Search the records for the string "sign", and show each line where it appears.

Information provided:
%%

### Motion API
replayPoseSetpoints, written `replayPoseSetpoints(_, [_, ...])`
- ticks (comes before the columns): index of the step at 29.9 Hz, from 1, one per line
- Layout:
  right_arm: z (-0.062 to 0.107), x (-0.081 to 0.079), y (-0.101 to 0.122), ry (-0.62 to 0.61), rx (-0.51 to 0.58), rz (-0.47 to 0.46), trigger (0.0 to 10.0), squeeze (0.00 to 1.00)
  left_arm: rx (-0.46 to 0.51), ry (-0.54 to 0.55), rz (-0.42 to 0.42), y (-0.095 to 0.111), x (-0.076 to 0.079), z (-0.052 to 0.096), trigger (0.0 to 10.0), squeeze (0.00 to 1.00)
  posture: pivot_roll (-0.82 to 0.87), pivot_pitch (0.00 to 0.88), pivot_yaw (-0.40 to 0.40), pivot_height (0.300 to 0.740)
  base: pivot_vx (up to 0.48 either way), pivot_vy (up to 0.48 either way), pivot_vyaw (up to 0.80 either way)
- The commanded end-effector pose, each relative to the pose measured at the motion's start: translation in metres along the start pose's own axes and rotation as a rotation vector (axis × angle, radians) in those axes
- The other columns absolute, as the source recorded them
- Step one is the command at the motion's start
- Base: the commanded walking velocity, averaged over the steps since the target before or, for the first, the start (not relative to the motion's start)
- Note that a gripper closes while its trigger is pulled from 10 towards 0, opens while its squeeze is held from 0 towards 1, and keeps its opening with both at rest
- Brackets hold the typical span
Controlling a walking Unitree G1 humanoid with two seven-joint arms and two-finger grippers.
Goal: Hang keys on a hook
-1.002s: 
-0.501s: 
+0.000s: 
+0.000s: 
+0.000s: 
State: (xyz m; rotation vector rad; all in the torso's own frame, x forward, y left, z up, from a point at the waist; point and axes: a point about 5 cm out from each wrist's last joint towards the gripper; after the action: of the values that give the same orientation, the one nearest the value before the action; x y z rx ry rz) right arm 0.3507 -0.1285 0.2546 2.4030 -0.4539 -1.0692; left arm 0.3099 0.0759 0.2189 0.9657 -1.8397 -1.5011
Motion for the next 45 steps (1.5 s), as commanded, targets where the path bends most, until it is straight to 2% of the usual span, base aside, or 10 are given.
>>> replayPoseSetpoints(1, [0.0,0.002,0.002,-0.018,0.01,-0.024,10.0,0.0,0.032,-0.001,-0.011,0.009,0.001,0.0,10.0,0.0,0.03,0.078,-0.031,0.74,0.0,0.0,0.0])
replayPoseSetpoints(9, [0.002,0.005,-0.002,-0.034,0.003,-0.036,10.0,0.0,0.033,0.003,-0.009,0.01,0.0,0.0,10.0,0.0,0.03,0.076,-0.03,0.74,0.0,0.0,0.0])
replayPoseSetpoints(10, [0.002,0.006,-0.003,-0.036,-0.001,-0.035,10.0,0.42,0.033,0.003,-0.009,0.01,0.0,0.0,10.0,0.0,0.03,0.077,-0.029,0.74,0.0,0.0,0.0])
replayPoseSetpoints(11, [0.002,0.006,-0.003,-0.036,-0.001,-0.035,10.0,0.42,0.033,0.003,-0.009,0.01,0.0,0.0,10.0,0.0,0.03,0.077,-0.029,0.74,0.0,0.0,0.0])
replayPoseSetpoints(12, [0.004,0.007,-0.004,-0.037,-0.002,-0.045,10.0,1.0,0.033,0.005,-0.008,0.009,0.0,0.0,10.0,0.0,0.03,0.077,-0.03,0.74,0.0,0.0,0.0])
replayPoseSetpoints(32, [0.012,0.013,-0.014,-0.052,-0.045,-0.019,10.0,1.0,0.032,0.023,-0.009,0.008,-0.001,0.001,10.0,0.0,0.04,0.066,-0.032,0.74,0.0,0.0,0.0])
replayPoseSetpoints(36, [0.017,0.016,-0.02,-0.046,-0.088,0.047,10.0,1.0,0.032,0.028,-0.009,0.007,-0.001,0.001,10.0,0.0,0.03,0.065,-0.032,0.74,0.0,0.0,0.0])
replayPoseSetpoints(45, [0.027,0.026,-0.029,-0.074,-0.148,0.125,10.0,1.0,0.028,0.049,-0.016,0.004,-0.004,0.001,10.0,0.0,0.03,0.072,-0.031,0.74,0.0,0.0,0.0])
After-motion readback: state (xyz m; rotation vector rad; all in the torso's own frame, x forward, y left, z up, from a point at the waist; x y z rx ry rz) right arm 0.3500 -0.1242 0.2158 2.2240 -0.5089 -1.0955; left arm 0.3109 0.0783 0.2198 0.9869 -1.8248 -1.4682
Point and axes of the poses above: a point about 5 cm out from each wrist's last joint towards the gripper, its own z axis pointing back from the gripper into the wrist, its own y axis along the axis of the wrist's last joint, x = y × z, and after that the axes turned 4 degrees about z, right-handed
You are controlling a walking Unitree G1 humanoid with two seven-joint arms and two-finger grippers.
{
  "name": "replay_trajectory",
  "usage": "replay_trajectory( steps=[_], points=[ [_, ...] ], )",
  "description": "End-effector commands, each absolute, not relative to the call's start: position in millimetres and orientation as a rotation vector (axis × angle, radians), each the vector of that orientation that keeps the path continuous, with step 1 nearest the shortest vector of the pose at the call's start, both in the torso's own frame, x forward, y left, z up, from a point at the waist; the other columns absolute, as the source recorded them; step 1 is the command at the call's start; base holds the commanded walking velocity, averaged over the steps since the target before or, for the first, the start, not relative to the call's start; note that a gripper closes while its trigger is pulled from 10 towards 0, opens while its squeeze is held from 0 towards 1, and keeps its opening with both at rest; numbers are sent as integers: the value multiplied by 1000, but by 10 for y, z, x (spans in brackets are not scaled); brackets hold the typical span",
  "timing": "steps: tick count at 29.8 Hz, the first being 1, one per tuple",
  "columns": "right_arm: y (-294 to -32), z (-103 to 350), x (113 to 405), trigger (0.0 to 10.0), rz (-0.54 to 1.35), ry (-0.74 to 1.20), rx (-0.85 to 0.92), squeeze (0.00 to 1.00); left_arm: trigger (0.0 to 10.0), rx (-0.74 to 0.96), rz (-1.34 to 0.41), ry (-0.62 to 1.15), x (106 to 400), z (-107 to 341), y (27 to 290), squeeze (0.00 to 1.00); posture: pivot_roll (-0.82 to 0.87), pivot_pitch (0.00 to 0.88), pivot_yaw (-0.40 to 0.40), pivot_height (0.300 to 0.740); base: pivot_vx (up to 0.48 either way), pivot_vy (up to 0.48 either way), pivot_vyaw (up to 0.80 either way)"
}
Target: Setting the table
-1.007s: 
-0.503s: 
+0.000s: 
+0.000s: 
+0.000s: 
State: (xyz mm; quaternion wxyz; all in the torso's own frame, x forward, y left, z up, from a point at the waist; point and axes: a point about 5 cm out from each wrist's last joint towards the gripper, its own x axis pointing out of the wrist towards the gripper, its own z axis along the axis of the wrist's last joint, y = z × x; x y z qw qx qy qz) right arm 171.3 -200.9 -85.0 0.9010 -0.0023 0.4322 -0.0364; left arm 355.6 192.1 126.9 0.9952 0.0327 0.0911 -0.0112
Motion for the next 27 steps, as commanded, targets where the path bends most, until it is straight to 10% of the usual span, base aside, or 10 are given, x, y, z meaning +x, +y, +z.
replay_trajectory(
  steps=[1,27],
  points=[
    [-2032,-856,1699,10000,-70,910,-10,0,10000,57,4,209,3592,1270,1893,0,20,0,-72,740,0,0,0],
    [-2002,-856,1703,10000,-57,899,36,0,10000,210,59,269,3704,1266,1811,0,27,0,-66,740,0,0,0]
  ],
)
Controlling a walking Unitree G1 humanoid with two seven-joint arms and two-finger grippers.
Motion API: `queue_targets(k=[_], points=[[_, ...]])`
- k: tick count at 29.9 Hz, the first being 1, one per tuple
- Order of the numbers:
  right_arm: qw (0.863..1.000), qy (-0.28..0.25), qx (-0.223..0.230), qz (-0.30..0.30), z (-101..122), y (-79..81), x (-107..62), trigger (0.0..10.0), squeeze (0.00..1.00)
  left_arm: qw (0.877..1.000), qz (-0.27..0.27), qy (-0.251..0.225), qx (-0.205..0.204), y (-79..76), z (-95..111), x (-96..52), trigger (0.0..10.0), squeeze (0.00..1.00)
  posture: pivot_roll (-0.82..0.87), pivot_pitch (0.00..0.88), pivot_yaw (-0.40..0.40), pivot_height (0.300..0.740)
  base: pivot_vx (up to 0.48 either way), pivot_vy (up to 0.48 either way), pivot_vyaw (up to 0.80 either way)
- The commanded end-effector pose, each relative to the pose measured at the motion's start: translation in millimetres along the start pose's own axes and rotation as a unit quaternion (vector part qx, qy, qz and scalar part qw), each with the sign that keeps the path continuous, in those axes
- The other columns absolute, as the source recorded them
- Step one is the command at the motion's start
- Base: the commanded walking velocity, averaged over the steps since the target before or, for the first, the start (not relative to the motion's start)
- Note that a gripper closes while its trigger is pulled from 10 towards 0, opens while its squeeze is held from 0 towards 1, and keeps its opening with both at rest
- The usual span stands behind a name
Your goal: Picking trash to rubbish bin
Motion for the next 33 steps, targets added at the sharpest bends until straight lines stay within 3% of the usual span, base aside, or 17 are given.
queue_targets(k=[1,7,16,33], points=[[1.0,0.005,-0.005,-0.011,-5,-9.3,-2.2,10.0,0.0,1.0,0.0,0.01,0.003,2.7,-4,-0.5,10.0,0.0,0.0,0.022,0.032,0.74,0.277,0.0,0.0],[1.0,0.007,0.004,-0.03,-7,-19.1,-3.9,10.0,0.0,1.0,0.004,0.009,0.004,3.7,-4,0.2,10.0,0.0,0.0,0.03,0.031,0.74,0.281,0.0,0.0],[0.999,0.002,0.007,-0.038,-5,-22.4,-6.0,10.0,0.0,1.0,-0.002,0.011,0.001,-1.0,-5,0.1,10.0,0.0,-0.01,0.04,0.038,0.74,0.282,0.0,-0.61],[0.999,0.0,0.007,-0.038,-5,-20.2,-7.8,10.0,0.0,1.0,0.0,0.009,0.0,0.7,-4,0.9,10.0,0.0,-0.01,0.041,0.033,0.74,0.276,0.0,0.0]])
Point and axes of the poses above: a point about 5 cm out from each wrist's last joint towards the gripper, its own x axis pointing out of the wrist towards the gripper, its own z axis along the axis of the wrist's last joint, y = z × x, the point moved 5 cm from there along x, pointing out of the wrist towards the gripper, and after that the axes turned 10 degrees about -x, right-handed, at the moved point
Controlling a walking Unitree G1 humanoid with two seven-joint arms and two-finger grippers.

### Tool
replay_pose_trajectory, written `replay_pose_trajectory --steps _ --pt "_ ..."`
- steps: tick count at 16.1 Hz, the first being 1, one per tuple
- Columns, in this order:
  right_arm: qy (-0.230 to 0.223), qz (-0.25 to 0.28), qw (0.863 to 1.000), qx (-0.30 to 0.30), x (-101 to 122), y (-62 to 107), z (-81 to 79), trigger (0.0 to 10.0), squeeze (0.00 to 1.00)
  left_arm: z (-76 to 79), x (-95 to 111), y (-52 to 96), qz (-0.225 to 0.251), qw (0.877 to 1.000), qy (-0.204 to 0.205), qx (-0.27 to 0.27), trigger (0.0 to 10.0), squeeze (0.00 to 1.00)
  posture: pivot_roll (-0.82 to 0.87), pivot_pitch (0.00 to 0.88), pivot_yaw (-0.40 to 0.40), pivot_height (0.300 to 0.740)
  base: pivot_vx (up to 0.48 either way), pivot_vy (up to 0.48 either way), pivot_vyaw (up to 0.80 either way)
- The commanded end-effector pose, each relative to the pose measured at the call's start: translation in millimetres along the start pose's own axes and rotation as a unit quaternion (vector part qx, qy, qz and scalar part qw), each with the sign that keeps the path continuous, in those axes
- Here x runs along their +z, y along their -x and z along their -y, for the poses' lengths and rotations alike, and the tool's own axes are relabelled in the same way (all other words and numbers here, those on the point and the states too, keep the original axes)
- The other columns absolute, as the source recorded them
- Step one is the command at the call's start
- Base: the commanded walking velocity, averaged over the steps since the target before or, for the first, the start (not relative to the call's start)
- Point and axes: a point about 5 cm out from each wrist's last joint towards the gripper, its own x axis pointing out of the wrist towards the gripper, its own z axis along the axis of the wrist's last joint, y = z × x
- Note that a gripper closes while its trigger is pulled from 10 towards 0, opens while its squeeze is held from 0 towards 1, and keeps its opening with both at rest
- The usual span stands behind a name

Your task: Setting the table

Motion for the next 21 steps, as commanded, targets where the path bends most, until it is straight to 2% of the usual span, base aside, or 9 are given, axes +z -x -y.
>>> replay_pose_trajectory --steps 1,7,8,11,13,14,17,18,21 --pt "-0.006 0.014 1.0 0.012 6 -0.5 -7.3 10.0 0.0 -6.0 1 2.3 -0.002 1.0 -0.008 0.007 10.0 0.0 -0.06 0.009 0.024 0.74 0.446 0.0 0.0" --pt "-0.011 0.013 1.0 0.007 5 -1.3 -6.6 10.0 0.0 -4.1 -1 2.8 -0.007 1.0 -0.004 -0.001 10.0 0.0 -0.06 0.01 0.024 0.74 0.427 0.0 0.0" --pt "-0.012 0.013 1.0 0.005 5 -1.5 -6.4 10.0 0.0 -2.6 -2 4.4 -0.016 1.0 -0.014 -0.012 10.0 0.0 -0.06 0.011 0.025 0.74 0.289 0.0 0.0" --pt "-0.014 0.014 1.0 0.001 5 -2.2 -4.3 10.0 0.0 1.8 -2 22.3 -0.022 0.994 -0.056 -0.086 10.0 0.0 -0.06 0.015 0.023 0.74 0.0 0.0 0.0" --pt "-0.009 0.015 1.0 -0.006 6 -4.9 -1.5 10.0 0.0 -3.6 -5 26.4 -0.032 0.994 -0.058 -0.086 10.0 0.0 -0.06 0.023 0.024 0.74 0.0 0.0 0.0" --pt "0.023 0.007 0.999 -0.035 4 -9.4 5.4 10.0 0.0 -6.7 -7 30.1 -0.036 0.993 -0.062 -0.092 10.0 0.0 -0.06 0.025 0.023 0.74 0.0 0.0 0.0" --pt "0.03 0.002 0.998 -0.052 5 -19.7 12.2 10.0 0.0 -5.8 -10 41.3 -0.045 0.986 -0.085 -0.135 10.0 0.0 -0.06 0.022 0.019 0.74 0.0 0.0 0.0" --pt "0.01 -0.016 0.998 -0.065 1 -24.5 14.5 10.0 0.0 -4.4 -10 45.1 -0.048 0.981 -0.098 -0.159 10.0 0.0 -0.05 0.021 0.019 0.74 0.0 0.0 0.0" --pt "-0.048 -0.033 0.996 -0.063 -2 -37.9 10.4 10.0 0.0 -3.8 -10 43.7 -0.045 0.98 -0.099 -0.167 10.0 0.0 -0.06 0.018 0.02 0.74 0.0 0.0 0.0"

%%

Solution:
- The commanded end-effector pose, each relative to the pose measured at the motion's start: translation in millimetres along the start pose's own axes and rotation as a unit quaternion (vector part qx, qy, qz and scalar part qw), each with the sign that keeps the path continuous, in those axes
- The commanded end-effector pose, each relative to the pose measured at the call's start: translation in millimetres along the start pose's own axes and rotation as a unit quaternion (vector part qx, qy, qz and scalar part qw), each with the sign that keeps the path continuous, in those axes

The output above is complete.